§ **Work item**: Return each record unchanged and drop the images.

Content starts

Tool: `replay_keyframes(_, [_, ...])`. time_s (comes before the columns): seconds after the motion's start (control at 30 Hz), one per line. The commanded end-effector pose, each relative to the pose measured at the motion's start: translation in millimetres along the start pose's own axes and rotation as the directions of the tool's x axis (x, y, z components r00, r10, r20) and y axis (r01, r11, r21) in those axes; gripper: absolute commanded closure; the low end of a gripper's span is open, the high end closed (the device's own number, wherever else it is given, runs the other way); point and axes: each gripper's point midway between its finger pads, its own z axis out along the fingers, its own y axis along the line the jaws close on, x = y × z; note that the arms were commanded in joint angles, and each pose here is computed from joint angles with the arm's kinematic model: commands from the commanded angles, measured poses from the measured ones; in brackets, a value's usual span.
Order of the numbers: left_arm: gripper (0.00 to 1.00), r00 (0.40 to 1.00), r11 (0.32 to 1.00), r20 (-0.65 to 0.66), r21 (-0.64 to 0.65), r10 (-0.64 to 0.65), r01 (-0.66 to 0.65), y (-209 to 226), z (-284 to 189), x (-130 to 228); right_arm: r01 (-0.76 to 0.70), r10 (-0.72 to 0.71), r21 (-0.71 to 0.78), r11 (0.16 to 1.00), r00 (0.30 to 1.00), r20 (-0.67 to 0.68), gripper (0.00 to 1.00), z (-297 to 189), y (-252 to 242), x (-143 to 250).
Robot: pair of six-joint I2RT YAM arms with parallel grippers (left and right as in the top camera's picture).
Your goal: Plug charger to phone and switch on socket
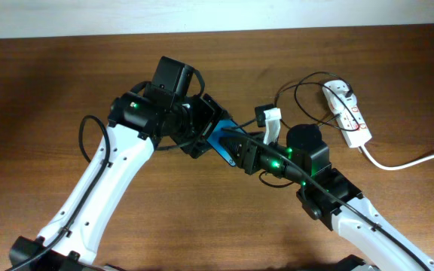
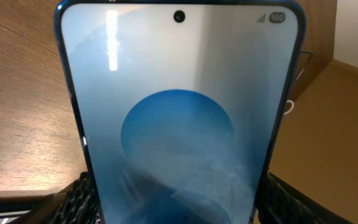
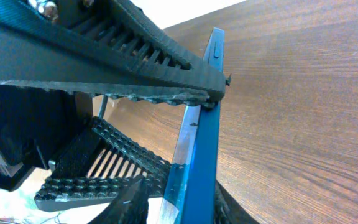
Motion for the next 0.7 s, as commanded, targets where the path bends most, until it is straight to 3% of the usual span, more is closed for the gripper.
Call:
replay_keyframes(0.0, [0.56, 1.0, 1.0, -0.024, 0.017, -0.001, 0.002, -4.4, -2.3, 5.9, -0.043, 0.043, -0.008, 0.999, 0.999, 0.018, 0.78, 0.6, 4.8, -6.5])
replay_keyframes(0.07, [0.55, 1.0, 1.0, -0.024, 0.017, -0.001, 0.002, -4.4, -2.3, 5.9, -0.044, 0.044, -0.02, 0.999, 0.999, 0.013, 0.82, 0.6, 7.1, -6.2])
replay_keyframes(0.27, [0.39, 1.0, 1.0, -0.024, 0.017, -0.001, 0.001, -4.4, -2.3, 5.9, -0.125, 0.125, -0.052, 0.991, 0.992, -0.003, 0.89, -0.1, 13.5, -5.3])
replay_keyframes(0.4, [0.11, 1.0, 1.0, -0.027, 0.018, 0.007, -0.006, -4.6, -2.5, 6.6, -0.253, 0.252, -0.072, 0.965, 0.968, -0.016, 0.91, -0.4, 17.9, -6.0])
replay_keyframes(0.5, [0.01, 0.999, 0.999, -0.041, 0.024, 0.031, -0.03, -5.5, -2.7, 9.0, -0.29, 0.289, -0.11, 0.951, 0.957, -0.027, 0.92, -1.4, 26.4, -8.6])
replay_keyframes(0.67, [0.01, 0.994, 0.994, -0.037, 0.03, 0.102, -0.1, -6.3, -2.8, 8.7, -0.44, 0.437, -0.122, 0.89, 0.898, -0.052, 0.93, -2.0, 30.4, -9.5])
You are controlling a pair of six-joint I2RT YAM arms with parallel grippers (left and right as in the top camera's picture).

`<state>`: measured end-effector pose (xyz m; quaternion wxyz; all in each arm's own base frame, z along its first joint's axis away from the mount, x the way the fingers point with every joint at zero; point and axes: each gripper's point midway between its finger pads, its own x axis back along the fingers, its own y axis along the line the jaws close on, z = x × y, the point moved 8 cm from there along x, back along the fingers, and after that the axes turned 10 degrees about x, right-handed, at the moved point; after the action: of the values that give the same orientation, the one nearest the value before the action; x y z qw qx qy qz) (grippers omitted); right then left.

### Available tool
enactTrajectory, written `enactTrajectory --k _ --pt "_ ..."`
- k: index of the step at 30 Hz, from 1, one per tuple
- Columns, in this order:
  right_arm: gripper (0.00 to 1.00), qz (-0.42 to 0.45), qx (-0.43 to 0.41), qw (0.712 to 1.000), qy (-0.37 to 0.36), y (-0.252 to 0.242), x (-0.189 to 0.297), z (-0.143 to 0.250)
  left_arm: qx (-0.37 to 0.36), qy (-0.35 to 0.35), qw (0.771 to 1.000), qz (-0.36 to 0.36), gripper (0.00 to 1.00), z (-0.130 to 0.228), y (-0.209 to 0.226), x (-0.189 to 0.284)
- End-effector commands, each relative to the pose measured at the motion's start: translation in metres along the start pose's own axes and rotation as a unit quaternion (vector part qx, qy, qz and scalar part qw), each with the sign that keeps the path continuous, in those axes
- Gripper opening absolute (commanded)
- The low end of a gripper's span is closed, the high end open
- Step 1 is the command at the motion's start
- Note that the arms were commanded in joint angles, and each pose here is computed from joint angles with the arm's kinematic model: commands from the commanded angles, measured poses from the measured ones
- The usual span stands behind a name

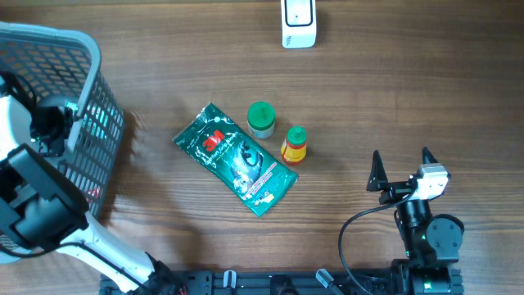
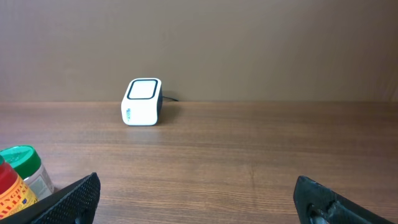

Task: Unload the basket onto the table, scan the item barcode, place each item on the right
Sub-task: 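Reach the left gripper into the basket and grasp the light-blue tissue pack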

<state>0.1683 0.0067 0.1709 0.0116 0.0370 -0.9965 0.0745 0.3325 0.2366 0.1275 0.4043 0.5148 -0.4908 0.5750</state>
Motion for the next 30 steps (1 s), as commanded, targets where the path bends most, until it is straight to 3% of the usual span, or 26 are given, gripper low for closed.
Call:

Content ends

§ **Task output**:
Tool: `replay_keyframes(_, [_, ...])`. time_s (comes before the columns): seconds after the motion's start (control at 30 Hz), one per line. The commanded end-effector pose, each relative to the pose measured at the motion's start: translation in millimetres along the start pose's own axes and rotation as the directions of the tool's x axis (x, y, z components r00, r10, r20) and y axis (r01, r11, r21) in those axes; gripper: absolute commanded closure; the low end of a gripper's span is open, the high end closed (the device's own number, wherever else it is given, runs the other way); point and axes: each gripper's point midway between its finger pads, its own z axis out along the fingers, its own y axis along the line the jaws close on, x = y × z; note that the arms were commanded in joint angles, and each pose here is computed from joint angles with the arm's kinematic model: commands from the commanded angles, measured poses from the measured ones; in brackets, a value's usual span.
Order of the numbers: left_arm: gripper (0.00 to 1.00), r00 (0.40 to 1.00), r11 (0.32 to 1.00), r20 (-0.65 to 0.66), r21 (-0.64 to 0.65), r10 (-0.64 to 0.65), r01 (-0.66 to 0.65), y (-209 to 226), z (-284 to 189), x (-130 to 228); right_arm: r01 (-0.76 to 0.70), r10 (-0.72 to 0.71), r21 (-0.71 to 0.78), r11 (0.16 to 1.00), r00 (0.30 to 1.00), r20 (-0.67 to 0.68), gripper (0.00 to 1.00), z (-297 to 189), y (-252 to 242), x (-143 to 250).
Robot: pair of six-joint I2RT YAM arms with parallel grippers (left and right as in the top camera's picture).
Your goal: Plug charger to phone and switch on socket
Motion for the next 0.7 s, as commanded, targets where the path bends most, until it is straight to 3% of the usual span, more is closed for the gripper.
Call:
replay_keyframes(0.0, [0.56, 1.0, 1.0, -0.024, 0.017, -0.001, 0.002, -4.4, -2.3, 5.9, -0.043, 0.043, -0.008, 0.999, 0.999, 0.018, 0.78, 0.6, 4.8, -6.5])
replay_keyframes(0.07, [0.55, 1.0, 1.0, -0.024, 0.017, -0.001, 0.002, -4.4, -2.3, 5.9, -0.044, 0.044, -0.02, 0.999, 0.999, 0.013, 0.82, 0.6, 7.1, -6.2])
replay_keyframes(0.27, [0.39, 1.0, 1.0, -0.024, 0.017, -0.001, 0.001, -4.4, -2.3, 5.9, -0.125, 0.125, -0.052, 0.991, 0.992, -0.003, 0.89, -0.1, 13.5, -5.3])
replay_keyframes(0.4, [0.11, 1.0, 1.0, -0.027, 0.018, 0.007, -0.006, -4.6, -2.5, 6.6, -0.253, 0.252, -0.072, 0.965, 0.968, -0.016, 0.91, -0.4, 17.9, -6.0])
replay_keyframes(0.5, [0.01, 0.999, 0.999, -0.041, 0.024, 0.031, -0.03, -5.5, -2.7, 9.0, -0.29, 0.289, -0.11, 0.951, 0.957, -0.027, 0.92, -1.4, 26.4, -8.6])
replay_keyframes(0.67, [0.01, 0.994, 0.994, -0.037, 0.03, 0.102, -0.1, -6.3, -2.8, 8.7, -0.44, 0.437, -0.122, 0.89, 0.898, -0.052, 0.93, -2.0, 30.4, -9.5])
You are controlling a pair of six-joint I2RT YAM arms with parallel grippers (left and right as in the top camera's picture).

`<state>`: measured end-effector pose (xyz m; quaternion wxyz; all in each arm's own base frame, z along its first joint's axis away from the mount, x the way the fingers point with every joint at zero; point and axes: each gripper's point midway between its finger pads, its own x axis back along the fingers, its own y axis along the line the jaws close on, z = x × y, the point moved 8 cm from there along x, back along the fingers, and after that the axes turned 10 degrees about x, right-handed, at the moved point; after the action: of the values that give the same orientation, the one nearest the value before the action; x y z qw qx qy qz) (grippers omitted); right then left.

### Available tool
enactTrajectory, written `enactTrajectory --k _ --pt "_ ..."`
- k: index of the step at 30 Hz, from 1, one per tuple
- Columns, in this order:
  right_arm: gripper (0.00 to 1.00), qz (-0.42 to 0.45), qx (-0.43 to 0.41), qw (0.712 to 1.000), qy (-0.37 to 0.36), y (-0.252 to 0.242), x (-0.189 to 0.297), z (-0.143 to 0.250)
  left_arm: qx (-0.37 to 0.36), qy (-0.35 to 0.35), qw (0.771 to 1.000), qz (-0.36 to 0.36), gripper (0.00 to 1.00), z (-0.130 to 0.228), y (-0.209 to 0.226), x (-0.189 to 0.284)
- End-effector commands, each relative to the pose measured at the motion's start: translation in metres along the start pose's own axes and rotation as a unit quaternion (vector part qx, qy, qz and scalar part qw), each with the sign that keeps the path continuous, in those axes
- Gripper opening absolute (commanded)
- The low end of a gripper's span is closed, the high end open
- Step 1 is the command at the motion's start
- Note that the arms were commanded in joint angles, and each pose here is computed from joint angles with the arm's kinematic model: commands from the commanded angles, measured poses from the measured ones
- The usual span stands behind a name


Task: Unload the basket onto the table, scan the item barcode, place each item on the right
Sub-task: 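Reach the left gripper into the basket and grasp the light-blue tissue pack
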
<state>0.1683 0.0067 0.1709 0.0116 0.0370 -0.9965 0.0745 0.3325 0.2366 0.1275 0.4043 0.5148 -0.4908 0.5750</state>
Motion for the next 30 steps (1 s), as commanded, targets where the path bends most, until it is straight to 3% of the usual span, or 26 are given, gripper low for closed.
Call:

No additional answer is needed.